Two hundred or more rebels and ex-prisoners had managed to swarm out through the Field Force depot’s back gate, but for most of them it proved to be no more than a temporary reprieve. There were only three ways out of the Bakau area: by sea, across open country, or by road. Few of the rebels had any experience with boats, the open savannah made them sitting targets, and all traffic on the few roads and tracks out of the area was subject to stop and search by the authorities. Not surprisingly, more than half of the escapees had been captured by midday, and a majority of the rest before the daylight faded.
Diba was not one of them. He had immediately realized that the suburbs of Bakau offered a better chance of avoiding detection than open country, and once he had gained the relative safety of populated streets Diba did not make either of the two mistakes most popular with his ex-comrades. Instead of beginning to believe in his own invisibility or instantly seeking out a ride to the haven of the poorer townships, he worked his way across the suburbs and out the other side, to where the mangrove swamps around Cape Creek offered a multitude of hiding places.
Through the rest of the daylight hours he waited, daydreaming of possible futures far from Banjul, and occasionally slipping into sleep for a few blissful minutes.
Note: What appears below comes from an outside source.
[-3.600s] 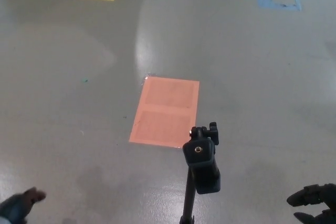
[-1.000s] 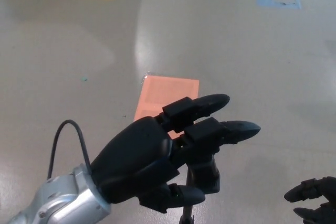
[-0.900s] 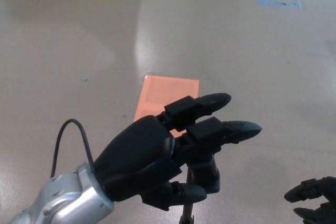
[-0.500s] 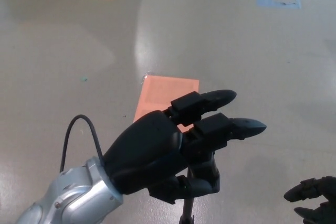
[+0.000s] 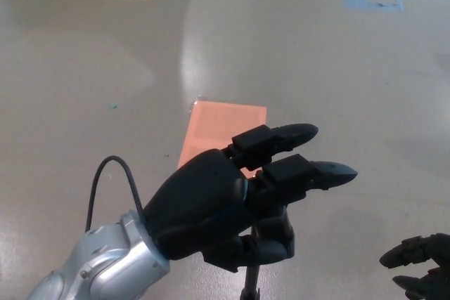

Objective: The robot uses its left hand to grab the top of a phone stand kept on the floor and rotates it anti-clockwise

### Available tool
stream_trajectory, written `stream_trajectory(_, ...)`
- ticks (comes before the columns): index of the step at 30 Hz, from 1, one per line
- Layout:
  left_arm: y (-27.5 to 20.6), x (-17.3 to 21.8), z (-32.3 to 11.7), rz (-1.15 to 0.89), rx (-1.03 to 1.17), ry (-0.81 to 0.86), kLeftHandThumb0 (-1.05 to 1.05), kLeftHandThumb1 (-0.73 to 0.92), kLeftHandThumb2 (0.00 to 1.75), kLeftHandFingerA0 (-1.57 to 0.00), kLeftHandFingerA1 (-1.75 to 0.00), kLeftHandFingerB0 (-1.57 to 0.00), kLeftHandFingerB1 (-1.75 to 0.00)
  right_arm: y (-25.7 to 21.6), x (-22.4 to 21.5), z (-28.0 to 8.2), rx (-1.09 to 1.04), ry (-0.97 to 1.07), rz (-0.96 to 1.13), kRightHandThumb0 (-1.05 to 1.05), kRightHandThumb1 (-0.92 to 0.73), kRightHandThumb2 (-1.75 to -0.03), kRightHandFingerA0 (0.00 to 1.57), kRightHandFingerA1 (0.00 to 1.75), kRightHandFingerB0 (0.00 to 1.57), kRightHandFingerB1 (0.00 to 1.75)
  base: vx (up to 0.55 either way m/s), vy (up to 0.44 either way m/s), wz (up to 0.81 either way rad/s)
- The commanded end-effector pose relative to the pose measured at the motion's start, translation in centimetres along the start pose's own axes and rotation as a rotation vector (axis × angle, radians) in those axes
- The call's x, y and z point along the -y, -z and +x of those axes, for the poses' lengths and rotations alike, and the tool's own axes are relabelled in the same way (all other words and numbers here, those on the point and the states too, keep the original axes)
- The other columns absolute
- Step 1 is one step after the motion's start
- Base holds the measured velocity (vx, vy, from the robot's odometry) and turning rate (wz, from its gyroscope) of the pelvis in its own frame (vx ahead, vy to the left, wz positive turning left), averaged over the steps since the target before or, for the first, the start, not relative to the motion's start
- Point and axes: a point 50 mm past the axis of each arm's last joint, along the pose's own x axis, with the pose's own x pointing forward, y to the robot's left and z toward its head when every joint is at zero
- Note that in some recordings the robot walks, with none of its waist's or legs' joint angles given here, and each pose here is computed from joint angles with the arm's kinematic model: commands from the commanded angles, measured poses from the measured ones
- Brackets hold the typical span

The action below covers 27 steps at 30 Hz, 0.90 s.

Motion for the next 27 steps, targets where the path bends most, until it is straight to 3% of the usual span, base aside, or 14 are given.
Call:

He would wake with hunger gnawing at his stomach, limbs cramped from their confinement within the mangrove roots, and the sun apparently no further across the sky.
At long last night began to fall, and as soon as he judged it dark enough Diba started off on the three-mile walk which would bring him to the Denton Bridge. Working his way along the strip of broken country which lay between the ocean and the road was neither easy nor fast, but this route did keep him clear of checkpoints or patrols, and after less than an hour’s walking he found himself looking out over Oyster Creek, the bridge a hundred yards or so away to his right. Beyond it, on the same bank, were the tourist-boat moorings.
He made his way down to the water’s edge and began following it towards the bridge, keeping a careful eye on the Senegalese checkpoint at its near end. As luck would have it, a minibus had just arrived, and the soldiers had their work cut out examining the passengers and their luggage. As Diba passed under the bridge he could hear a heated argument start up on the road above – something to do with a chicken, though he had no way of knowing what.
There was no light on the small wooden jetty, and it was difficult to choose between the dozen or so dug-out canoes tied up against it. Diba had never been particularly comfortable in boats, but he was not much of a swimmer, and in Oyster Creek there was always the chance of meeting an undernourished crocodile. He untied the mooring rope of the best-looking craft, climbed gingerly aboard, and managed to sit down without tipping the boat over and himself into the water. Though the argument around the brightly lit bus on the bridge was still filling the evening air, he focused all his concentration on making no sound with the paddle until he was at least halfway across the wide creek.
In midstream he crossed under the bridge, so as to reach the shore on the ocean side of the road. There was no checkpoint on the Banjul end, and he decided to risk walking straight down the unlit road into town. An hour later he was making a wide loop round a checkpoint outside the Banjul High School, crossing Box Bar Road and ducking into the backstreets of Portuguese Town. Another ten minutes and he was slipping through the gate of Anja’s compound.
Her room was in darkness, so Diba simply let himself in, anger rising at the thought of finding her with someone else. But she was not there, and neither were any of her things. The room had been stripped bare of everything but the bedstead.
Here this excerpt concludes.